Reinventing the Airline Industry - foobar2k
http://www.judegomila.com/2013/02/reinventing-airline-industry-open-post.html

======
admford
Interesting article, but there are some flaws in the author's reasoning.

1\. Containerizing passenger space.

Not a good idea, it would require a massive re-engineering effort in the
structure of the cabin, since a whole tube is a much more reliable pressure
vessel rather than half of one with a 90 degree angle where the floor meets
the wall. You generate a ton of stress at those joints with pressurization
cycles. Hard angles were in part what doomed the first generation of De
Havilland Comets. You can possibly add a smaller, whole tube in the cabin
area, but then you get the space of a narrow body aircraft & increase weight.

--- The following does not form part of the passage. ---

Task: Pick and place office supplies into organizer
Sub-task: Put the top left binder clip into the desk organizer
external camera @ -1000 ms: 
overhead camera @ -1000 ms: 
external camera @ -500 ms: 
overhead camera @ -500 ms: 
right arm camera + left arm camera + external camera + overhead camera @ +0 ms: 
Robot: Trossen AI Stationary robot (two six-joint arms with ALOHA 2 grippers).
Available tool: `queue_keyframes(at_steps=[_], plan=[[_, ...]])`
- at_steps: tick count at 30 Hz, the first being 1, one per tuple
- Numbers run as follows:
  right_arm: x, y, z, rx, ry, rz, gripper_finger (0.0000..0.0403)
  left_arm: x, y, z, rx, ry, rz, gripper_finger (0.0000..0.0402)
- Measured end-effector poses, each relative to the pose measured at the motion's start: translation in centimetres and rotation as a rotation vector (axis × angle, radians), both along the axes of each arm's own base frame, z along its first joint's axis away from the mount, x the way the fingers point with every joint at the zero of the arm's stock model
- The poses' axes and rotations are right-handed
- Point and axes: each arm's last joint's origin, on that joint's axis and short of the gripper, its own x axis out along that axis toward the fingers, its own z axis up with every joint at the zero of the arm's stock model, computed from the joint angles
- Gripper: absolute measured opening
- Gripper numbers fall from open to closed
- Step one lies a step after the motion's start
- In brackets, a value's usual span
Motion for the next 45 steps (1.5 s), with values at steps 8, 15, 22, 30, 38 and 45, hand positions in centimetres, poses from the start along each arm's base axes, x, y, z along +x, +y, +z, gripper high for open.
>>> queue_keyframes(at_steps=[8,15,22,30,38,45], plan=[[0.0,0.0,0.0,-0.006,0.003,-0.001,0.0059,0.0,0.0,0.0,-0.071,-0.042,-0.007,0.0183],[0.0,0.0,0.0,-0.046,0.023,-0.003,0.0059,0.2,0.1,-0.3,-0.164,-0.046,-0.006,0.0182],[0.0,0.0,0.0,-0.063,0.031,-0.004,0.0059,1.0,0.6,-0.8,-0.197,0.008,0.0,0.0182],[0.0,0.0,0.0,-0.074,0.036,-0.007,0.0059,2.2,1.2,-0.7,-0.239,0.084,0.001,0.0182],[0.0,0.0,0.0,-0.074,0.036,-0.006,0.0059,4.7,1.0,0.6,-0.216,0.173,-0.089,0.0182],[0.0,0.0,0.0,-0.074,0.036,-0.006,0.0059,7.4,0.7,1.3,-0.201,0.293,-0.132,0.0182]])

Reinforcing the rest of the structure of the aircraft if you remove the cabin
area would also add in a ton of weight. We all know how a cylinder of paper
can support many times its weight in compression, cut a big hole in one side
and it will collapse. The survivors of Aloha Airlines Flight 243 didn't know
if the floor structure of the 737 alone would be strong enough to survive a
landing without having the plane break in two.

2\. Meshed chairs.

The FAA requires that all aircraft chairs withstand a 16G impact in order to
keep passengers safe. There's a reason why the seating is so heavy and bulky,
it's to keep us safe during an accident. The seat structure absorbs most of
the impact, so our spines and legs don't. Mesh chairs may be cool (both
figuratively and literally), but I doubt they'll hold up to 1.5 tons of impact
force (16 times the average weight of an American male, 191 lbs) without
tearing.

3\. Noise

The 787 is heading in partially the right direction to reduce cabin noise.
Other than the air rushing by the plane, most noise is from the air
conditioning units, and general vibration of the structure. Most planes use
bleed air from the turbofan to pressurize the cabin. Basically you take some
of the hot air from the compressor stage of the engine and send it through
different parts of the plane (to the wing leading edges for de-icing as an
example). A good part of this superheated air is sent to the airconditioning
units which work to cool it down and direct it into the cabin. The 787
eliminates bleed air completely, and uses other means (mainly electric
alternatives) for most systems. Additional insulation & physical isolation of
parts that can induce vibrations into the structure also help.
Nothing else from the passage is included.